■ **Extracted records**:

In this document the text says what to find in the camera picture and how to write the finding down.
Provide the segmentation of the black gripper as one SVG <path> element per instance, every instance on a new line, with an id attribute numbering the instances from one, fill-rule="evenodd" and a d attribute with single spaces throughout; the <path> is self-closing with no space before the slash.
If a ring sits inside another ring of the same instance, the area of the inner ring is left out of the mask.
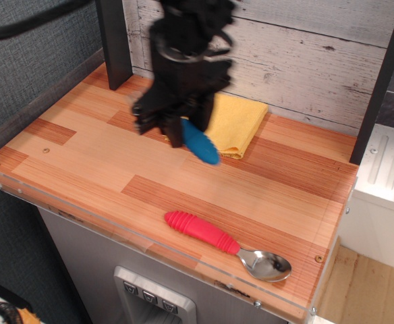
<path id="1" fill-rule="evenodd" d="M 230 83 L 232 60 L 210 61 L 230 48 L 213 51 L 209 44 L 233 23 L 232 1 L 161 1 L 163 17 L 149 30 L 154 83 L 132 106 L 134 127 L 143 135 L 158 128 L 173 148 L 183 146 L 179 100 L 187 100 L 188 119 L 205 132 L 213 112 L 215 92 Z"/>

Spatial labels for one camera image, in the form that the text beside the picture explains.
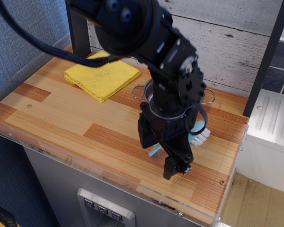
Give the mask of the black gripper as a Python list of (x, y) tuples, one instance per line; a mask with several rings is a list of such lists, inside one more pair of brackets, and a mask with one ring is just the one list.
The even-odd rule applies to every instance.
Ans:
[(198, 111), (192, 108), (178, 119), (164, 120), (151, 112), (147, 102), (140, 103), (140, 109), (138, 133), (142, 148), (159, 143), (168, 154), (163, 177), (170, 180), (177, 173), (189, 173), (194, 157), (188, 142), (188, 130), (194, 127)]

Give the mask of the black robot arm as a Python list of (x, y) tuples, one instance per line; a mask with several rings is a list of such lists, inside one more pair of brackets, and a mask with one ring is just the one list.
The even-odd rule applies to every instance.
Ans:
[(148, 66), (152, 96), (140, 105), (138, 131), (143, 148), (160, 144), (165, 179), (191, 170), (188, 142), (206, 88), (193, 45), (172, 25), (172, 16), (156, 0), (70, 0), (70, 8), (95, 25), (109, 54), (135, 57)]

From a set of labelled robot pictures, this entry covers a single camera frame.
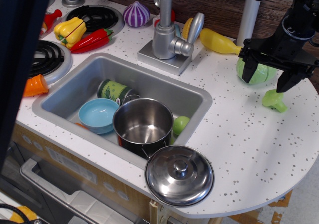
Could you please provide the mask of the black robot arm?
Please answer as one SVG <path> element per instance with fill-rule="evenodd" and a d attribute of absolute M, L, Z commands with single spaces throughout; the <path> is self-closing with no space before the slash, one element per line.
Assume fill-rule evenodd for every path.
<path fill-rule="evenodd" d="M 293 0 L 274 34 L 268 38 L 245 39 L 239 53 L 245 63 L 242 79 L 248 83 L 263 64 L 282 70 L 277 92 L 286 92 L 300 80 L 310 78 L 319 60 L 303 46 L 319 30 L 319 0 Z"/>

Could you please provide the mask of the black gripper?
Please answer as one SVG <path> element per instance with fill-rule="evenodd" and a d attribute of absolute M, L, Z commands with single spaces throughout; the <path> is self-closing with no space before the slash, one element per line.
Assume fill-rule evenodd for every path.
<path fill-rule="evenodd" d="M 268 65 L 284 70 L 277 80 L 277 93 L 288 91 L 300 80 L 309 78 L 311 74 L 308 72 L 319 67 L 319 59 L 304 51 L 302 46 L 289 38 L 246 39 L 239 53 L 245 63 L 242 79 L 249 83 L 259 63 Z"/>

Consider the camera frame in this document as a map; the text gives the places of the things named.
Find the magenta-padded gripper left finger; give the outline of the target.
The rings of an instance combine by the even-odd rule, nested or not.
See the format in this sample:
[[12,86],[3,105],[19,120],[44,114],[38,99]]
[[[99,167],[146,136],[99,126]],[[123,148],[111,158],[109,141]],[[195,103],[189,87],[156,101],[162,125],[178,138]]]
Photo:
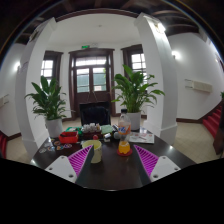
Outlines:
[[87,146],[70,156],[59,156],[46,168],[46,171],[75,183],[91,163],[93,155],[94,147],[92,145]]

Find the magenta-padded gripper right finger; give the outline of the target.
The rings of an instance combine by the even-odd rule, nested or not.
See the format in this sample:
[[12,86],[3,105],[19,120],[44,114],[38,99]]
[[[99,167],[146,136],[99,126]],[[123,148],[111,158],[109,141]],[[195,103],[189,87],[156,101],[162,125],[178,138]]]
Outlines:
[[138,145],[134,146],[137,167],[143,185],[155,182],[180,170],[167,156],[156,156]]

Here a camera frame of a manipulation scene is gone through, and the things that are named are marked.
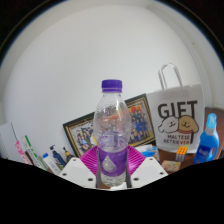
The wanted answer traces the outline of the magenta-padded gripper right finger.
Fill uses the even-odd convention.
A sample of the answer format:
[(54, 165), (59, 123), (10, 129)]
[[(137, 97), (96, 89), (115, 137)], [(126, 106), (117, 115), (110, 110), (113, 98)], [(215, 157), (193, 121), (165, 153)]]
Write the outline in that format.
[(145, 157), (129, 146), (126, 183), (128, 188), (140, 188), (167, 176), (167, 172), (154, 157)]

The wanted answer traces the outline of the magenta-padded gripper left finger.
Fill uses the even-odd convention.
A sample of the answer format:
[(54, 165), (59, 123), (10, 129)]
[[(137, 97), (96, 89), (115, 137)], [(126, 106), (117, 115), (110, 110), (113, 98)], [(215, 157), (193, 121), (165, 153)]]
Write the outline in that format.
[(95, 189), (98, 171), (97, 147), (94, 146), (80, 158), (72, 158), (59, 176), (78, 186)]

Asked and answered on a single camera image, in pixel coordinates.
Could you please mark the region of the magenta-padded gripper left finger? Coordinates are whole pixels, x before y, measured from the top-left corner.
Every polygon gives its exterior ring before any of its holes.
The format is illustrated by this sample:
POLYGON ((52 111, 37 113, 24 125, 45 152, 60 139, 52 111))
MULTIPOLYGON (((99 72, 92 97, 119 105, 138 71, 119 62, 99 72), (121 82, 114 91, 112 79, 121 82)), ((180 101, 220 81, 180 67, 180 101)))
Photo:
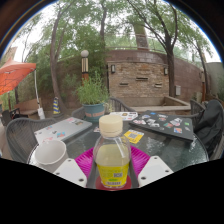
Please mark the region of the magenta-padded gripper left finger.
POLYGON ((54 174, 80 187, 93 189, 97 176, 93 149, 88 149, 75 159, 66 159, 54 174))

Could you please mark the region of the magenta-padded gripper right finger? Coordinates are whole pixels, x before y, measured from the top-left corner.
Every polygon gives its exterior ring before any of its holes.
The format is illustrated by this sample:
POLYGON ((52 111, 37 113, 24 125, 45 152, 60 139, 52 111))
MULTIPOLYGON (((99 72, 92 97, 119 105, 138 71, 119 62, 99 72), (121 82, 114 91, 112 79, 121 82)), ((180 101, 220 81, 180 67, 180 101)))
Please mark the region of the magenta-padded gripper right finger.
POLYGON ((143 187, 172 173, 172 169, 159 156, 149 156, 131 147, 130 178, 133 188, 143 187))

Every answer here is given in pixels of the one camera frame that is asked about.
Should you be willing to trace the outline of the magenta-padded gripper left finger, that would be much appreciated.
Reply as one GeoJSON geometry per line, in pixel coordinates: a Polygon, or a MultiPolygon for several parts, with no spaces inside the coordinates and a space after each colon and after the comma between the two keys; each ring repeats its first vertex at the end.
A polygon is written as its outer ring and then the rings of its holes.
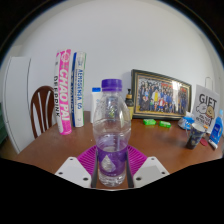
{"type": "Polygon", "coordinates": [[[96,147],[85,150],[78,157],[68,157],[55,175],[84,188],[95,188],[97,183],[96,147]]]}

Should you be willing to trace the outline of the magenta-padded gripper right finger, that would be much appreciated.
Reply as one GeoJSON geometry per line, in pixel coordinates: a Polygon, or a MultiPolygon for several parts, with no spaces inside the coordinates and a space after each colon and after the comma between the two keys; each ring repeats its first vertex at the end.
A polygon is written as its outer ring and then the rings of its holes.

■ **EXERCISE OBJECTIVE**:
The response consists of the lines above that contain "Should".

■ **SOLUTION TO THE PROBLEM**:
Should you be willing to trace the outline of the magenta-padded gripper left finger, that would be much appreciated.
Should you be willing to trace the outline of the magenta-padded gripper right finger, that would be much appreciated.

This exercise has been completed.